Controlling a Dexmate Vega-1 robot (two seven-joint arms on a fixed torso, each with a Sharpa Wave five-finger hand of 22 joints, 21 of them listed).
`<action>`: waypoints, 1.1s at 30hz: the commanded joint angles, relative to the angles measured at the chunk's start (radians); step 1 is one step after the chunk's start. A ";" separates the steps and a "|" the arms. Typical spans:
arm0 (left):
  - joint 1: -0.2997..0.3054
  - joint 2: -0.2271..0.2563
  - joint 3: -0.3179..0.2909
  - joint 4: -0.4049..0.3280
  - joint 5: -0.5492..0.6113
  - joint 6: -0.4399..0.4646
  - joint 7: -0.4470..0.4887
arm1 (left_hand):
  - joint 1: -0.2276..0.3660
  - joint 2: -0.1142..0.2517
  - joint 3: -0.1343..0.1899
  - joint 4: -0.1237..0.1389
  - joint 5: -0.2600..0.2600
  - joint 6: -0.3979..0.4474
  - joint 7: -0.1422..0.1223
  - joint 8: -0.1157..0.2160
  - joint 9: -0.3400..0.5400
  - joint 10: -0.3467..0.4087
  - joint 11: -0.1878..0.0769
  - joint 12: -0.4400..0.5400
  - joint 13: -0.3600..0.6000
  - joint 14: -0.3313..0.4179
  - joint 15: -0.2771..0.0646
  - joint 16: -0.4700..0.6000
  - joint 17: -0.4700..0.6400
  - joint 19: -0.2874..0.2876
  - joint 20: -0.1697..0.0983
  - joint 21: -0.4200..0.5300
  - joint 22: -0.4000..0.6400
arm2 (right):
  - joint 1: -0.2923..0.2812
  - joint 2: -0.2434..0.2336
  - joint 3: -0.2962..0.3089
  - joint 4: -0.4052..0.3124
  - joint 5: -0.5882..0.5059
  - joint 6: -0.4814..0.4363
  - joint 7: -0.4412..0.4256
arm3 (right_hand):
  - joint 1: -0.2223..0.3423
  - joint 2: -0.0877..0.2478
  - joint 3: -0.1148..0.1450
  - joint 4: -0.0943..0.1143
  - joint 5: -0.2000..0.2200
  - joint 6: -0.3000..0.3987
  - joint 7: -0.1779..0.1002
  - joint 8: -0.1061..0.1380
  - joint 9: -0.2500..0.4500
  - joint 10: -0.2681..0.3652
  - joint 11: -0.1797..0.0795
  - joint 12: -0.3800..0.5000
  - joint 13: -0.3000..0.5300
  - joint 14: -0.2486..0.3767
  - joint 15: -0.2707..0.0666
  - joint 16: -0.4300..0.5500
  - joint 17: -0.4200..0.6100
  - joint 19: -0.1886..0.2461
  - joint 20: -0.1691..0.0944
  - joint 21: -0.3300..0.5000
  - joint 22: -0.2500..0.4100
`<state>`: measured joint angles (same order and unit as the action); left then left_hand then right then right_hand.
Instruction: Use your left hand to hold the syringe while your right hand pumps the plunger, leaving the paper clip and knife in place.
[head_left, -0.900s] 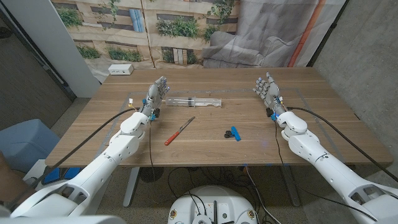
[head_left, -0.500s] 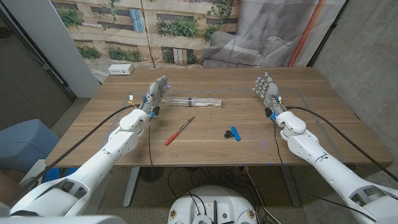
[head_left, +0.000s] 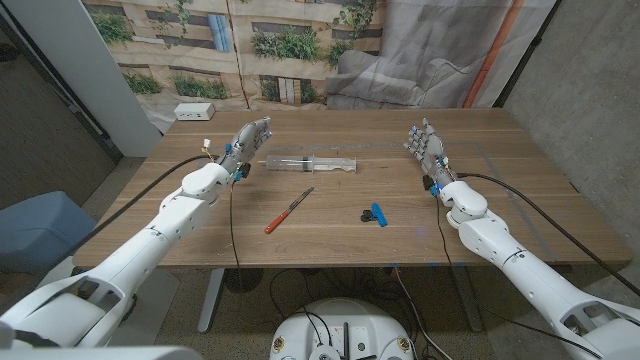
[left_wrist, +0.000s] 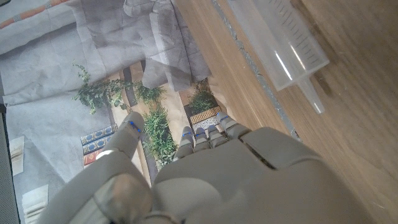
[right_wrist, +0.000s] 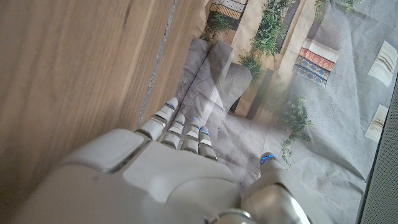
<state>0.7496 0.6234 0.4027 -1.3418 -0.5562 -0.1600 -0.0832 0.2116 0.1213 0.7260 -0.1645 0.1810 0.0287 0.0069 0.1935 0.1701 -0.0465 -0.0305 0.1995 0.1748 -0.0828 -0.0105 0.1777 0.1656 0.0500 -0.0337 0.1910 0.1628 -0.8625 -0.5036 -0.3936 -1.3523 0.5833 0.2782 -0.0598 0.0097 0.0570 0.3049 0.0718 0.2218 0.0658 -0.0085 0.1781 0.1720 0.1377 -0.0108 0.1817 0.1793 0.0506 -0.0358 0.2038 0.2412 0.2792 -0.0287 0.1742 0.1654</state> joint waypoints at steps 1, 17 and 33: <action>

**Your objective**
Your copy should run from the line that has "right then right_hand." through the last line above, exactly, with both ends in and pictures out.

**Answer for this exercise**
`<state>`: measured joint angles (same order and unit as the action); left then left_hand then right then right_hand.
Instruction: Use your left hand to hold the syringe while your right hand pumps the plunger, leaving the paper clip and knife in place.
[head_left, -0.900s] 
[head_left, -0.500s] 
[head_left, +0.000s] 
[left_wrist, +0.000s] 
[right_wrist, +0.000s] 
<state>0.7496 0.6234 0.4027 -1.3418 -0.5562 -0.1600 -0.0832 0.2116 0.1213 0.7260 -0.1645 0.1810 0.0287 0.0069 0.1935 0.1701 -0.0465 -0.0305 0.1995 0.1748 -0.0828 -0.0105 0.1777 0.1656 0.0500 -0.0337 0.1910 0.1628 -0.8625 -0.5036 -0.3936 -1.3523 0.5833 0.2782 -0.0598 0.0097 0.0570 0.3049 0.0718 0.2218 0.0658 -0.0085 0.1781 0.1720 0.1377 -0.0108 0.1817 0.1793 0.0506 -0.0358 0.2038 0.2412 0.2792 -0.0287 0.1742 0.1654</state> joint waypoints at steps 1, 17 and 33: <action>

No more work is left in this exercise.